Try it: Give again, word for word, each line of the data from the first through the one containing "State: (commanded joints". Pictures stay out.

[Items listed in a dataset]
BEGIN

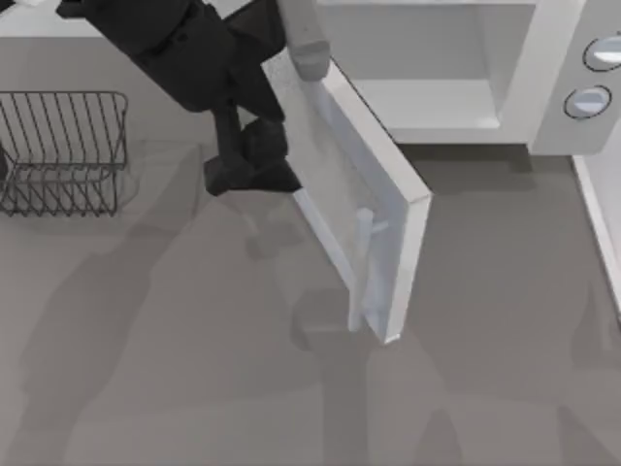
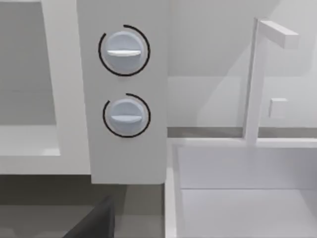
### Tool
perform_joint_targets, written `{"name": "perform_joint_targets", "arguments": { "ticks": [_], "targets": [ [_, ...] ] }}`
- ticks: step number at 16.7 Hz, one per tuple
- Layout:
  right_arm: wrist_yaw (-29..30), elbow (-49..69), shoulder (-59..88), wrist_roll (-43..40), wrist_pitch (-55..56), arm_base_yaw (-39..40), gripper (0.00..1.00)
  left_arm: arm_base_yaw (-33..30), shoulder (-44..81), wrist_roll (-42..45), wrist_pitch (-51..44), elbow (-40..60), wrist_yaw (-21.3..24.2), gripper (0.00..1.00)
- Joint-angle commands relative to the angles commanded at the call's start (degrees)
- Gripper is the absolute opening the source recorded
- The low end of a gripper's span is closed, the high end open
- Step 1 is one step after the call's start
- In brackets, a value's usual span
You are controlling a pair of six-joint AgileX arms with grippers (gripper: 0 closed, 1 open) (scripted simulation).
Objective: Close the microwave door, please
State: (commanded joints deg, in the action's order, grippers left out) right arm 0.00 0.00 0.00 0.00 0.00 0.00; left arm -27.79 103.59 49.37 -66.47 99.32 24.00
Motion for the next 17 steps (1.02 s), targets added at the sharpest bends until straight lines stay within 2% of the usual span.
{"name": "perform_joint_targets", "arguments": {
  "ticks": [8,17],
  "targets": [
    [0.0,0.0,0.0,0.0,0.0,0.0,1.00,0.0,0.0,0.0,0.0,0.0,0.0,0.02],
    [0.0,0.0,0.0,0.0,0.0,0.0,1.00,0.1,0.0,0.0,0.0,0.0,0.0,0.00]
  ]
}}
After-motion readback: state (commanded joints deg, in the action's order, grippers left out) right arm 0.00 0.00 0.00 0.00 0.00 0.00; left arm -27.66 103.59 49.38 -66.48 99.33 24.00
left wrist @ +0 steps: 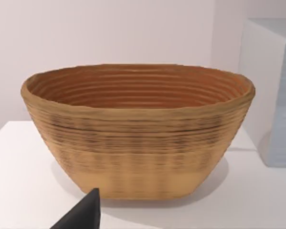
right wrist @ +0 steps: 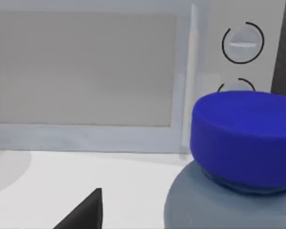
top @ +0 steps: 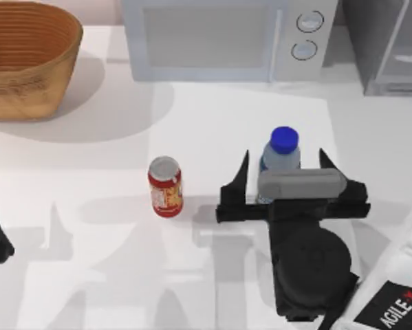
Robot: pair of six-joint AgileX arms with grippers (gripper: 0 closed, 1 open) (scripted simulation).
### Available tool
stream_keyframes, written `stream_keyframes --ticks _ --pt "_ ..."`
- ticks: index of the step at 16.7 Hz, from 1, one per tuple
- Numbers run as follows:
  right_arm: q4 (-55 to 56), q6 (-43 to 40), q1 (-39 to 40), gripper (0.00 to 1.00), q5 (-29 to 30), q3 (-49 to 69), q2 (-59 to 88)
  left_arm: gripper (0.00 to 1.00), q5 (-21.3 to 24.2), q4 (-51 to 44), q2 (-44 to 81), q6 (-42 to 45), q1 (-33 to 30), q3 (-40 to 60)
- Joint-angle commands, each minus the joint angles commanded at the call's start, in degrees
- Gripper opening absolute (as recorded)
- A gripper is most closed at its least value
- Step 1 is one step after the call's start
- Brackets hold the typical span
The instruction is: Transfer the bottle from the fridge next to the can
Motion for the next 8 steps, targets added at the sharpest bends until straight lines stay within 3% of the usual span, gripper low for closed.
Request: stream_keyframes --ticks 8 --pt "-0.1 -0.1 0.3 1.00 -0.3 -0.6 -1.8 1.00 0.0 0.0 0.0 0.0 0.0 0.0"
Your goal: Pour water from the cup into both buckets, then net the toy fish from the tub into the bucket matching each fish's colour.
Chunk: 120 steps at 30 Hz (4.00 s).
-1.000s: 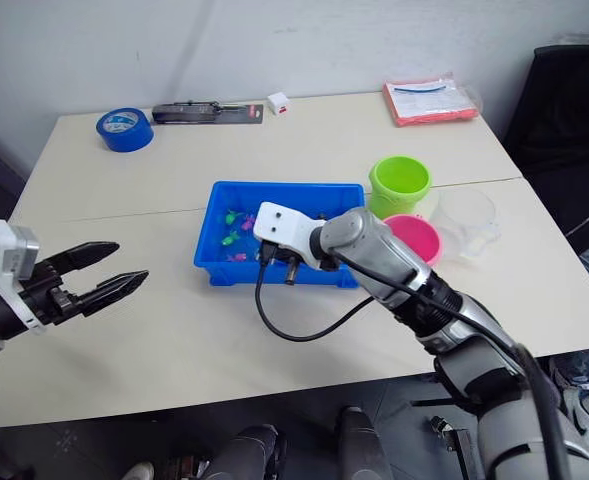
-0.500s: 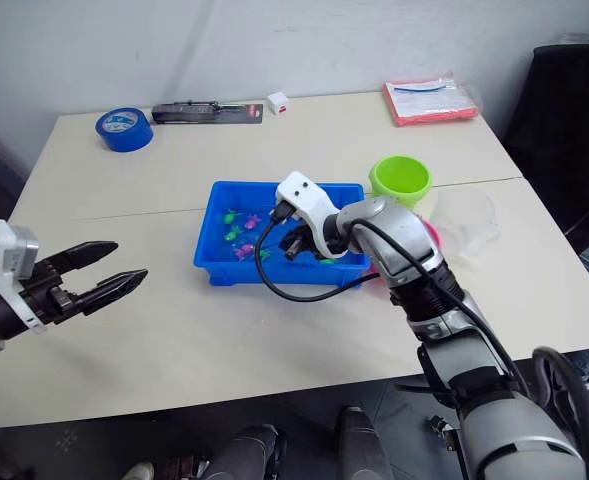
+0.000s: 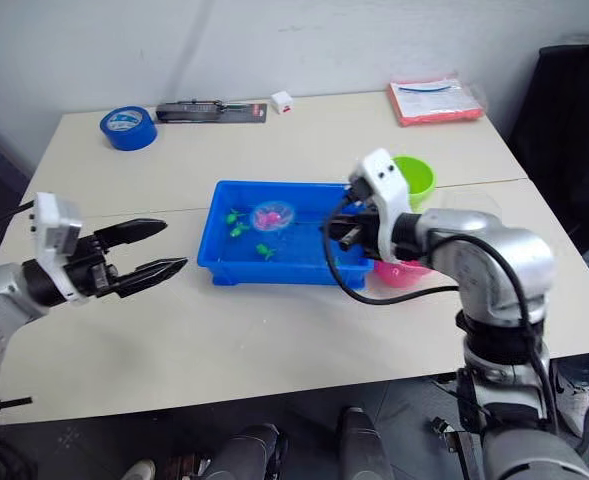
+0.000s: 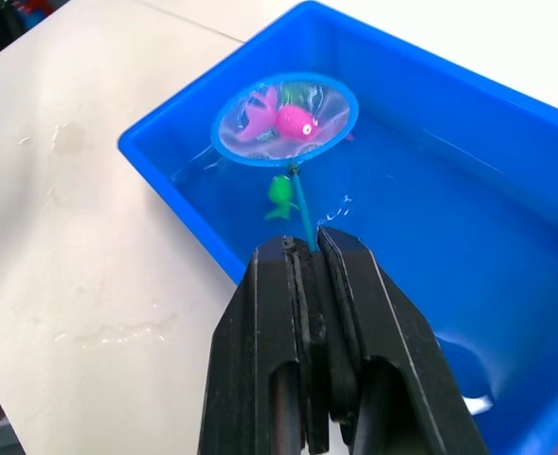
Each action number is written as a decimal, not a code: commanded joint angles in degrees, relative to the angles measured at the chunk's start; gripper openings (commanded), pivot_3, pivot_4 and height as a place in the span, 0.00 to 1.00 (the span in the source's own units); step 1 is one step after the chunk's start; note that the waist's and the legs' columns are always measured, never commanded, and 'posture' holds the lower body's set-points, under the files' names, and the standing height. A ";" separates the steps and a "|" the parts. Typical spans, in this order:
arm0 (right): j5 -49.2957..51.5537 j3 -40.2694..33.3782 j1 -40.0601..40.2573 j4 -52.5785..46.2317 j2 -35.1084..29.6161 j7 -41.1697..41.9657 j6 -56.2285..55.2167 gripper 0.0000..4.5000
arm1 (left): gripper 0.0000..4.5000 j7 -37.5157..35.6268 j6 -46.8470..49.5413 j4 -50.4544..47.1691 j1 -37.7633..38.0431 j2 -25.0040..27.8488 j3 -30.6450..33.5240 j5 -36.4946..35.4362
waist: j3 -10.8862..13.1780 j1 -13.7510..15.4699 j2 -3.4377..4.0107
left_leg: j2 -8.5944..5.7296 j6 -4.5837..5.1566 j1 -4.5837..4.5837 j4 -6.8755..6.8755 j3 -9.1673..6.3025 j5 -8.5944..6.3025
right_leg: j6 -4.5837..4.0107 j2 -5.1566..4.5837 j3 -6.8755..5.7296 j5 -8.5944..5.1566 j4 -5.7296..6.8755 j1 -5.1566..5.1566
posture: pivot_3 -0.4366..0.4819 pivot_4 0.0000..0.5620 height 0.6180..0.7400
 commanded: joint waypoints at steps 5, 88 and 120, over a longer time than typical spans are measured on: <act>6.36 -13.79 4.03 -9.71 -5.20 -1.45 3.08 0.18 | 1.00 -3.95 -3.34 3.70 -6.74 -1.06 -5.46 1.47 | 0.00 -0.08 0.00 | 0.03 0.01 0.01 -0.02 0.04 -0.01 | 0.00 0.01 0.03 0.00 0.01 -0.03 | 0.48 0.27 1.00; -78.45 -17.27 62.31 -8.21 -21.83 -25.65 -90.90 0.18 | 1.00 -14.40 -10.02 15.67 -16.27 -7.61 -12.69 7.89 | -0.04 1.31 -0.04 | 0.01 0.03 0.30 0.21 0.41 0.00 | 0.06 0.16 0.30 0.03 0.07 0.15 | 0.48 0.27 1.00; -14.86 13.71 -13.41 18.03 -8.98 13.64 -0.82 0.18 | 1.00 2.56 0.76 -3.86 6.18 -1.14 7.95 2.89 | -0.03 0.31 -0.04 | 0.25 0.00 0.18 0.16 0.18 -0.05 | -0.15 0.15 0.08 0.15 -0.05 0.22 | 0.48 0.27 1.00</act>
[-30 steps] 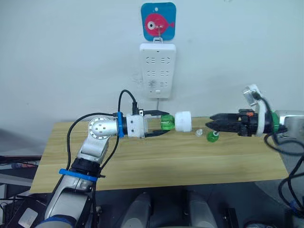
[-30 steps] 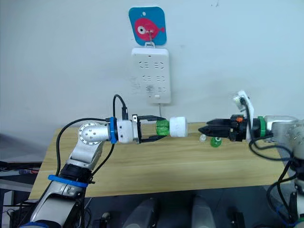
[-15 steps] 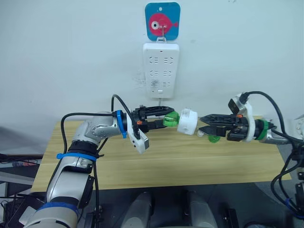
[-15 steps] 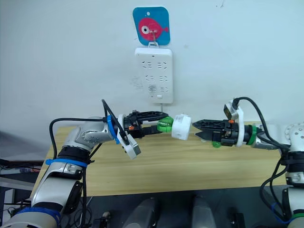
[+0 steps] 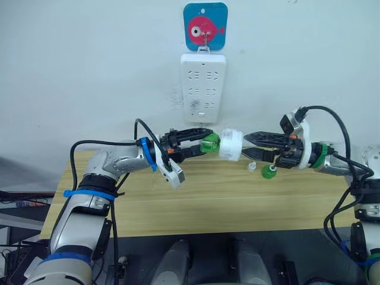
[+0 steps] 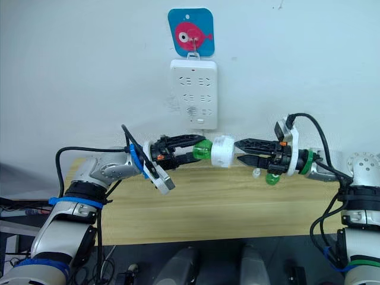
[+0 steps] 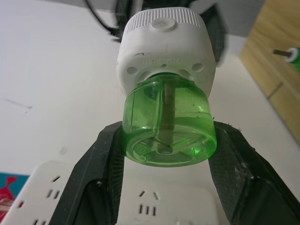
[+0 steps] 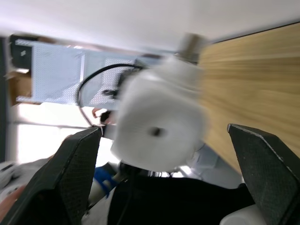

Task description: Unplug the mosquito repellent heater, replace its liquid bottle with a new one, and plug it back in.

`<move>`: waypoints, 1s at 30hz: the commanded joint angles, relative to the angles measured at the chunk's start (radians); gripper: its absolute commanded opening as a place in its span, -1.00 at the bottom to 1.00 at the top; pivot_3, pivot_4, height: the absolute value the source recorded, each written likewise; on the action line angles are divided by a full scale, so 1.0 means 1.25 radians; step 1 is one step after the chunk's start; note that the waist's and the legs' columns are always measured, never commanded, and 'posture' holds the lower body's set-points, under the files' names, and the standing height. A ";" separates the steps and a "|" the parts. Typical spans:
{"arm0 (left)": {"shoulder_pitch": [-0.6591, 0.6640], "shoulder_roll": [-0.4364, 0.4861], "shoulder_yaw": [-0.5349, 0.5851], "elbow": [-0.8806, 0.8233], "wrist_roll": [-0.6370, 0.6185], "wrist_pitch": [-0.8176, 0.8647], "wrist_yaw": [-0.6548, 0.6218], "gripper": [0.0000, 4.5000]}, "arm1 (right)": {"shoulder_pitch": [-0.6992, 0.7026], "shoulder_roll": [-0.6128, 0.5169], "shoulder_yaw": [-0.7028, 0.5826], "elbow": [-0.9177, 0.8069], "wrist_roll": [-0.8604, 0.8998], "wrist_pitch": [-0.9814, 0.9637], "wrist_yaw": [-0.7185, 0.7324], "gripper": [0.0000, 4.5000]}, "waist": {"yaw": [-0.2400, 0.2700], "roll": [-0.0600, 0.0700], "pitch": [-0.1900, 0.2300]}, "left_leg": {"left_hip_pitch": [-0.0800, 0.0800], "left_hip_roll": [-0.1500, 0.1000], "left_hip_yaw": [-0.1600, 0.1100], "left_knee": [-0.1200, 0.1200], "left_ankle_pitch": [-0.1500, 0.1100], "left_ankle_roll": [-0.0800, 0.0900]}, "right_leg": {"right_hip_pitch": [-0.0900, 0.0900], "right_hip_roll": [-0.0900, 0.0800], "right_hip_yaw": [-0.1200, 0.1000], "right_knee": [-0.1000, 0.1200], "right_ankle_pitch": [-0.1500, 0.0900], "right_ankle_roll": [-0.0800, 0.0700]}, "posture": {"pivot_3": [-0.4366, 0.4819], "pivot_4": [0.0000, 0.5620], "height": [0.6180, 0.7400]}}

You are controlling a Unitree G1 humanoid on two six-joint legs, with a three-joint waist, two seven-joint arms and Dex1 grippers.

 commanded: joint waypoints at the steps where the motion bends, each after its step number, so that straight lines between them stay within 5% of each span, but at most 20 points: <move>1: -0.013 0.016 -0.004 -0.026 0.011 -0.006 0.049 -0.01 | -0.014 -0.017 -0.011 0.004 0.027 0.021 0.056 1.00 | 0.000 0.000 0.000 | 0.000 0.000 0.000 0.000 0.000 0.000 | 0.000 0.000 0.000 0.000 0.000 0.000 | 0.22 -0.20 1.00; 20: -0.044 0.022 -0.027 -0.045 0.057 0.026 0.156 -0.01 | 0.078 -0.001 -0.020 -0.120 0.027 -0.057 -0.047 1.00 | 0.001 0.000 0.000 | 0.000 0.000 0.000 0.000 0.000 0.000 | 0.000 -0.001 0.000 0.000 0.000 0.000 | 0.23 -0.20 1.00; 24: -0.009 0.034 -0.108 0.027 -0.207 0.075 0.017 -0.01 | 0.095 -0.103 -0.046 -0.327 -0.030 -0.089 -0.006 1.00 | 0.000 0.002 -0.001 | 0.000 0.000 0.000 0.000 0.000 0.000 | -0.001 -0.001 0.000 0.000 0.000 0.000 | 0.22 -0.19 1.00; 28: 0.086 0.052 -0.195 -0.084 -0.646 0.320 -0.308 -0.01 | 0.089 -0.217 -0.031 -0.504 -0.306 -0.139 0.271 1.00 | -0.010 0.002 -0.001 | 0.000 0.000 -0.001 0.000 0.000 0.000 | -0.001 -0.002 0.000 0.000 0.000 0.000 | 0.21 -0.20 1.00; 30: 0.103 0.057 -0.179 -0.138 -0.750 0.423 -0.402 -0.01 | 0.093 -0.269 0.010 -0.551 -0.445 -0.215 0.401 1.00 | -0.018 0.002 -0.001 | -0.001 0.000 -0.001 0.000 0.000 0.000 | -0.001 -0.001 -0.001 0.000 0.000 0.000 | 0.20 -0.20 1.00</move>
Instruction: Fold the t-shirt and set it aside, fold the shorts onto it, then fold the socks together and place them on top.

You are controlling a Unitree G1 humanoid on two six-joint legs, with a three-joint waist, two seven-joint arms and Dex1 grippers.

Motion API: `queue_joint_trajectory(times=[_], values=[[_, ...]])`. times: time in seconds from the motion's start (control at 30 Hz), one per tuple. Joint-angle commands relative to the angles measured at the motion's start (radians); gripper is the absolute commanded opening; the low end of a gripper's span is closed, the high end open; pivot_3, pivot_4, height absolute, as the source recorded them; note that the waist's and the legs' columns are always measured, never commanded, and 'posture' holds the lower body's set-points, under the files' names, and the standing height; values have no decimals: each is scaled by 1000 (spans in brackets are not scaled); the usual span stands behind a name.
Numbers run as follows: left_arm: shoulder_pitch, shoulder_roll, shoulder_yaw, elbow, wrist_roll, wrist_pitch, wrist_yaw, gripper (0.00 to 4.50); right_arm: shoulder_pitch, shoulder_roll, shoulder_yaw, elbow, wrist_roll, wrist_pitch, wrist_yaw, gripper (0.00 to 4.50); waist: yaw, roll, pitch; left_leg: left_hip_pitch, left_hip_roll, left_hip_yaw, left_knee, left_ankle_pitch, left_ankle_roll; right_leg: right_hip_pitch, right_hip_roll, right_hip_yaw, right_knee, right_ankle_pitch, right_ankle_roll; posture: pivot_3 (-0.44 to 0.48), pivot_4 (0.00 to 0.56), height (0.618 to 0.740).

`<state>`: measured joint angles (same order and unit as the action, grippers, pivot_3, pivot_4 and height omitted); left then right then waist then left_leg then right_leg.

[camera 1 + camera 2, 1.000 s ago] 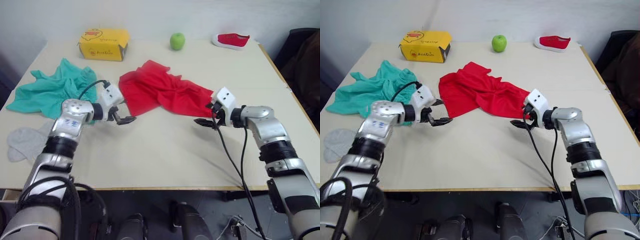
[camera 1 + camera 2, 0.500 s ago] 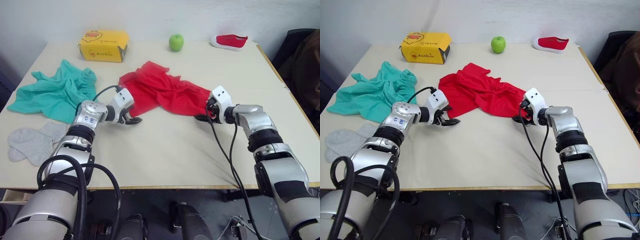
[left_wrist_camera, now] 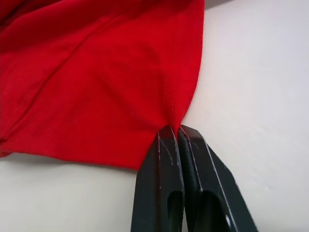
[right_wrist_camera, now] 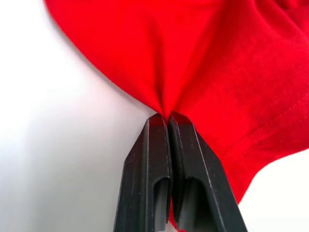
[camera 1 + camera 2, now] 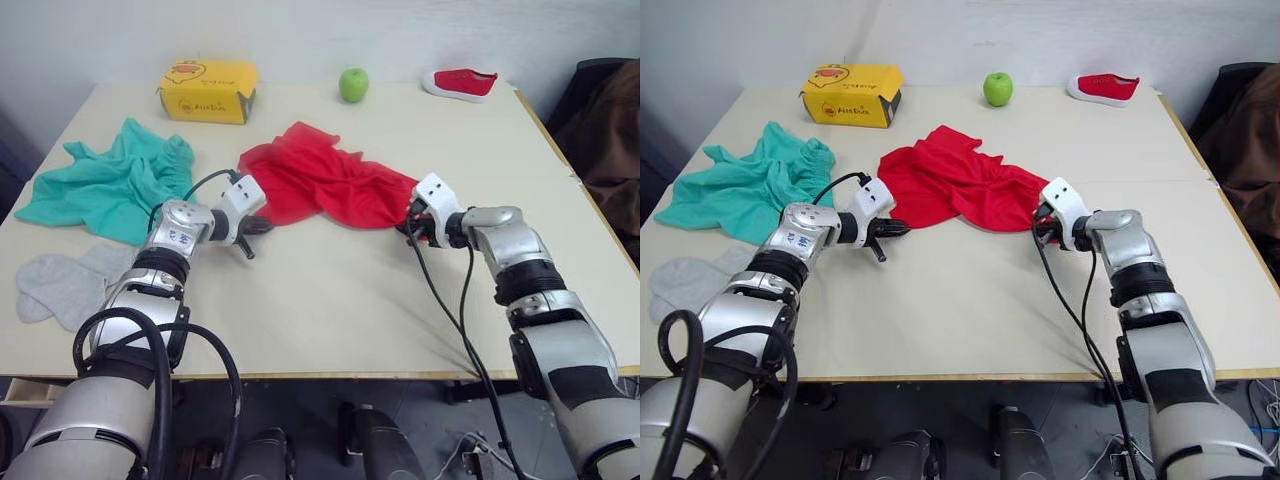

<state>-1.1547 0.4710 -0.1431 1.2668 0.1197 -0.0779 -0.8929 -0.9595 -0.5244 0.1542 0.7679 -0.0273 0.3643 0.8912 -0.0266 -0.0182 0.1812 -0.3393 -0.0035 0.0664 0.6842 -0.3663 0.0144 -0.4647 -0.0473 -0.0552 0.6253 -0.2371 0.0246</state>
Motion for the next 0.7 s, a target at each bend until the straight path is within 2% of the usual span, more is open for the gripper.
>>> queue_joint_trajectory(times=[0.03,0.17,0.3,0.37,0.47,0.57,0.7], values=[[34,65,14,-73,-25,-7,-188,18,93,-85,1,-201,22,46,105,0,0,0,0,-1,0,0,0,0,0,0,0,0,-1,0,0,0,150,740],[184,186,11,-326,-94,56,-489,18,258,-202,-26,-487,100,96,247,0,-3,1,1,-2,0,-1,0,-1,0,0,1,-1,-3,0,0,0,150,740],[461,369,23,-784,-225,247,-694,18,428,-312,-71,-689,188,122,347,0,-6,1,1,-1,2,0,-1,-2,-1,0,3,0,-3,0,0,0,150,740],[605,479,25,-1007,-338,365,-720,18,519,-362,-96,-775,234,102,407,0,-3,2,1,1,2,-1,-1,-2,-1,0,3,1,-2,-1,-1,0,150,740],[847,631,86,-1309,-493,516,-720,18,662,-429,-154,-891,316,106,467,0,0,2,1,3,3,-2,-2,-3,0,2,3,1,-4,-1,-2,0,150,740],[971,695,137,-1439,-565,570,-684,18,732,-458,-184,-934,343,106,471,0,12,2,2,4,1,-2,-1,-7,8,4,-1,2,-6,-1,-1,0,150,740],[1116,738,205,-1545,-619,593,-649,18,820,-493,-230,-968,369,72,483,0,26,2,2,5,0,-2,-2,-7,8,4,0,2,-6,-2,-3,0,150,740]])
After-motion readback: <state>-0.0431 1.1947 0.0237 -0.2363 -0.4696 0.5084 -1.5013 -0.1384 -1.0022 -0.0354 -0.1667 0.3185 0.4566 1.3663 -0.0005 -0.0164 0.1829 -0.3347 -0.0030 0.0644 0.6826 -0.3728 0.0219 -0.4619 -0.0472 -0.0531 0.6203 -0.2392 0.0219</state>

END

Solution:
### Tool
perform_joint_targets, written `{"name": "perform_joint_targets", "arguments": { "ticks": [_], "targets": [ [_, ...] ] }}`
- ticks: step number at 16.7 Hz, one per tuple
- Layout:
  right_arm: wrist_yaw (-29..30), elbow (-49..69), shoulder (-59..88), wrist_roll (-43..40), wrist_pitch (-55..56), arm_base_yaw (-39..40), gripper (0.00..1.00)
  left_arm: arm_base_yaw (-33..30), shoulder (-44..81), wrist_roll (-42..45), wrist_pitch (-51..44), elbow (-40..60), wrist_yaw (-21.3..24.2), gripper (0.00..1.00)
- Joint-angle commands relative to the angles commanded at the call's start (degrees)
- Gripper is the absolute opening the source recorded
- The low end of a gripper's span is closed, the high end open
- Step 1 is one step after the call's start
- In brackets, a value's usual span
You are controlling a pair of six-joint AgileX arms with grippers (gripper: 0 closed, 1 open) (scripted simulation).
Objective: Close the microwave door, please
State: (commanded joints deg, in the action's order, grippers left out) right arm 0.00 0.00 0.00 0.00 0.00 0.00; left arm -27.79 103.59 49.37 -66.47 99.32 24.00

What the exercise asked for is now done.